Data redundancy can occur by accident or done purposely for backup and recovery plans. Repetition of data can cause distortion and corruption of files. Having redundant data makes your backup process more pricey and tedious, while operating less efficient.
One of the earliest approaches to data reduction was data compression. Compression and data deduplication operate somewhat differently. Compression uses an algorithm to minimize the size of the data by reducing the number of bits needed to represent data. Compression reduces the bits by identifying and eliminating redundancy. You are typically able to uncompress the data through a lossless process. Lossless compression enables restoration to the original state of the file.
Data deduplication, one of the newest techniques for reducing data, involves looking for redundancy of sequences and removing duplication within data.

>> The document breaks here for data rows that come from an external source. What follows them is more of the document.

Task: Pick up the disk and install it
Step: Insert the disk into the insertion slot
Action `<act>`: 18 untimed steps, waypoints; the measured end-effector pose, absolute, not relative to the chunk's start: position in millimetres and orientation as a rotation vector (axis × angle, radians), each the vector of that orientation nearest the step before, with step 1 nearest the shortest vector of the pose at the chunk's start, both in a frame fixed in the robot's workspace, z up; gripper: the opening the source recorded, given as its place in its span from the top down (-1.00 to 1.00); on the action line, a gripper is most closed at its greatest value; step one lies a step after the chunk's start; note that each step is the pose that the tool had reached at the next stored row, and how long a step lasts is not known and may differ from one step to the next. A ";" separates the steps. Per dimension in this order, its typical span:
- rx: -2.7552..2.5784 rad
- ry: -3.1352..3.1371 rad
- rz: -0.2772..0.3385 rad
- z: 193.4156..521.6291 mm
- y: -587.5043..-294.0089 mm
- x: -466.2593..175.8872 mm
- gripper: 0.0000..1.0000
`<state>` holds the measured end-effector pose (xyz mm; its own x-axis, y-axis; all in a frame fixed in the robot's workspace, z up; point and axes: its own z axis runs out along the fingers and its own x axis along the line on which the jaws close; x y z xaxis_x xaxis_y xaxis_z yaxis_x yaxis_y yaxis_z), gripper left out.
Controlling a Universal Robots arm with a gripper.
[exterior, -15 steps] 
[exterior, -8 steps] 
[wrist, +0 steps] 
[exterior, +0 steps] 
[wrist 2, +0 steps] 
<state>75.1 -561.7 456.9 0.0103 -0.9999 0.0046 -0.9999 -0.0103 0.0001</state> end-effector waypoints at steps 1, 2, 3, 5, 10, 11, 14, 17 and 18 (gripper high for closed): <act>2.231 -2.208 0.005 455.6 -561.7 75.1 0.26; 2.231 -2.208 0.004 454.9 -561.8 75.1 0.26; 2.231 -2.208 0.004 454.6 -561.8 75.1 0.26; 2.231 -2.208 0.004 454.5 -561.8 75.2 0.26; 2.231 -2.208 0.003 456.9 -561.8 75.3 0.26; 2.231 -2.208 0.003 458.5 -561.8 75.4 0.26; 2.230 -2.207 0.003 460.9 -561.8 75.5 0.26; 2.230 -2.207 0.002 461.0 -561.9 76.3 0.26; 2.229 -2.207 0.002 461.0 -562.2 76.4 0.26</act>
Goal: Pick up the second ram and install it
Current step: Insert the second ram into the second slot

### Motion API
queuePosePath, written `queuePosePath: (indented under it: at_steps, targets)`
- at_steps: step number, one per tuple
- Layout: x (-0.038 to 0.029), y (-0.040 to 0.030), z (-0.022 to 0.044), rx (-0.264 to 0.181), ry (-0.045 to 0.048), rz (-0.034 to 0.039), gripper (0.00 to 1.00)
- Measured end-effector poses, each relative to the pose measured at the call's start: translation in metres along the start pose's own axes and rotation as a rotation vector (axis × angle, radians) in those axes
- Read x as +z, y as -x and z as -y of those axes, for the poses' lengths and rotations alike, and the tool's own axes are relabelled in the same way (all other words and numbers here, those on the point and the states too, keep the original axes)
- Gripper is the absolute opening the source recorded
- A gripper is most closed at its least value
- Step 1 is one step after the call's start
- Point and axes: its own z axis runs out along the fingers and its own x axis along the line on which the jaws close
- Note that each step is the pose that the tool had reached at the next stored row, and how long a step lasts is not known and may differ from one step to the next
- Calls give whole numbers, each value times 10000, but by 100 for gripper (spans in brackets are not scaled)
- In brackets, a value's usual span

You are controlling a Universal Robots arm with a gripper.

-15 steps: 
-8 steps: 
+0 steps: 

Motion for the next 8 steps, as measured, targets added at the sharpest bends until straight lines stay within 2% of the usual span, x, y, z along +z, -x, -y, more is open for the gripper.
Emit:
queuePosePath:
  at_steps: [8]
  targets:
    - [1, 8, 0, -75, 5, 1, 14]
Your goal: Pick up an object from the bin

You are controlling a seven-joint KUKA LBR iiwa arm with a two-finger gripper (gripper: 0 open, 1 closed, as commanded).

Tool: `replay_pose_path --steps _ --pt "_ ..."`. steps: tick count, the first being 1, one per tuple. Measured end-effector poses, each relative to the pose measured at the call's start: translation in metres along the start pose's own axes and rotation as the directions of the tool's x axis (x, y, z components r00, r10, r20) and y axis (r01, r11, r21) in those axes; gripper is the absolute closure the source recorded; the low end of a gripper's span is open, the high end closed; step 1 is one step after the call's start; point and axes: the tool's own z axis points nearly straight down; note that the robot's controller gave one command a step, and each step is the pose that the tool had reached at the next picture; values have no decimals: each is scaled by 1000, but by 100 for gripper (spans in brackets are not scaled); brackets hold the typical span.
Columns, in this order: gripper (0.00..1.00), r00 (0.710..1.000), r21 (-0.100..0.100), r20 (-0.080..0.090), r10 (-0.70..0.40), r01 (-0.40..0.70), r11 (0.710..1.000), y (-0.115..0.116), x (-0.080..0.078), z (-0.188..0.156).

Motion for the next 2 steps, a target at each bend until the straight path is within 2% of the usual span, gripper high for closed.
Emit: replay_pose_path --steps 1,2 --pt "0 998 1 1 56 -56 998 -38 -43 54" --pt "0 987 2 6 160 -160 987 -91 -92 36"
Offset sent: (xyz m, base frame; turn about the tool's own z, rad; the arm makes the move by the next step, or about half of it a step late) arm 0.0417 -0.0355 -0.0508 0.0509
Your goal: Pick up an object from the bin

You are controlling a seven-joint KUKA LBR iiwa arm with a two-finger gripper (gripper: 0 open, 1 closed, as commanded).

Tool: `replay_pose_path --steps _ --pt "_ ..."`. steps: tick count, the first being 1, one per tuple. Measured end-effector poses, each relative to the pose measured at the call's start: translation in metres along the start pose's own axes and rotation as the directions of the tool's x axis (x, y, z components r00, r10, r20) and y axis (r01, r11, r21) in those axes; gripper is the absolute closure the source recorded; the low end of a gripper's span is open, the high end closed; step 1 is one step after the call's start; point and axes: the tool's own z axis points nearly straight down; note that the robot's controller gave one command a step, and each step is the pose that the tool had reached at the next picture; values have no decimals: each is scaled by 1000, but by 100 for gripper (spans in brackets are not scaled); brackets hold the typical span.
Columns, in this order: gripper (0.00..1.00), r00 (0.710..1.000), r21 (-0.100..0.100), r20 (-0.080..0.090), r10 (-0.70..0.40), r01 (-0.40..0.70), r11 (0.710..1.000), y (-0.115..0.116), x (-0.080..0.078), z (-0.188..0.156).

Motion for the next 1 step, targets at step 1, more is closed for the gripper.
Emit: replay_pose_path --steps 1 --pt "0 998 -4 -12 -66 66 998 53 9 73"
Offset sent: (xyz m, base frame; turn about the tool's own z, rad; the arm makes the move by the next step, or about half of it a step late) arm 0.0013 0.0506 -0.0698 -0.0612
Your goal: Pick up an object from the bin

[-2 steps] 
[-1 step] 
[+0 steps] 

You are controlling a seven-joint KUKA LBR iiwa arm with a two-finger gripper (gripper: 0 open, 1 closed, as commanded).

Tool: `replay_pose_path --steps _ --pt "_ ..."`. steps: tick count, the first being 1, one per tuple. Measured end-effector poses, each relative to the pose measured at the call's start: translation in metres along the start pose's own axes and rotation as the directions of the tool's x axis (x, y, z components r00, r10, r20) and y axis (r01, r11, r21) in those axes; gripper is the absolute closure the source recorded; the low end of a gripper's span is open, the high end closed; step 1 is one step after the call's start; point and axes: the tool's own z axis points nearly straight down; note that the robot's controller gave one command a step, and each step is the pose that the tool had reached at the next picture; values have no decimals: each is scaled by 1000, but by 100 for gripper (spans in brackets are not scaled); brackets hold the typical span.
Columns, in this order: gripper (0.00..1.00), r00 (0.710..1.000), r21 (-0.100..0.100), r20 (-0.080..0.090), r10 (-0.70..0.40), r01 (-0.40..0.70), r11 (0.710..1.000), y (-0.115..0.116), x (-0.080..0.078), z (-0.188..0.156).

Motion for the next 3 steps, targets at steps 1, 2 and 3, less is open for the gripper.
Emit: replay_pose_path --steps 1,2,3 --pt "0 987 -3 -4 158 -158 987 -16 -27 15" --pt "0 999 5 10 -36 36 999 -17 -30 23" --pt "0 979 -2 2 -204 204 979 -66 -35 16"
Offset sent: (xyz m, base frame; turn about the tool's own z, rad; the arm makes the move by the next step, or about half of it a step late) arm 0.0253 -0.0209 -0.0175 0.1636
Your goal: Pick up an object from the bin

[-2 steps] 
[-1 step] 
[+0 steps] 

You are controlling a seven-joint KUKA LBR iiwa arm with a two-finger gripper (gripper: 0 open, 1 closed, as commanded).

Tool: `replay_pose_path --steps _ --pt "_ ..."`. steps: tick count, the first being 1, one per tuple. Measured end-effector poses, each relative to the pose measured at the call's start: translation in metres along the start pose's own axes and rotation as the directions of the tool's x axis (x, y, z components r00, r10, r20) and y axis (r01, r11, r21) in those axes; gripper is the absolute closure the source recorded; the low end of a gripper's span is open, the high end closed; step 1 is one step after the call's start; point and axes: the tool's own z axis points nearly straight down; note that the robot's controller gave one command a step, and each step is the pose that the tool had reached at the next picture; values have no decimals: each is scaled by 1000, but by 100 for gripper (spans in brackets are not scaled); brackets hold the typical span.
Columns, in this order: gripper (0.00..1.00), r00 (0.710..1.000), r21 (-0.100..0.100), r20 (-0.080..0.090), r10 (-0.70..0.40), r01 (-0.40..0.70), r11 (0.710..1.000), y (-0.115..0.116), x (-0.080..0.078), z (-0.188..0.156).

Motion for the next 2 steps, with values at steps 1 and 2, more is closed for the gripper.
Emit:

Deduplication eliminates extra data by saving an original copy and then replaces the other copies with pointers that lead back to the original. Deduplication looks for redundant blocks of data across a system, or even multiple systems, and replaces each duplicate block with a pointer to the original block of data.
Reducing the amount of redudant blocks of data benefits maintenance, effectively increases network bandwidth, and reduces storage allocation which helps disk cost and also reduces the amount of data that needs to be moved making your data more managable.
Deduplication improves performance and benefits maintenance ensuring the backup runs proficiently. The obvious and probably most beneficial is the decrease in backup storage cost. These savings can be achieved reducing the capacity needed to protect large sums of online data.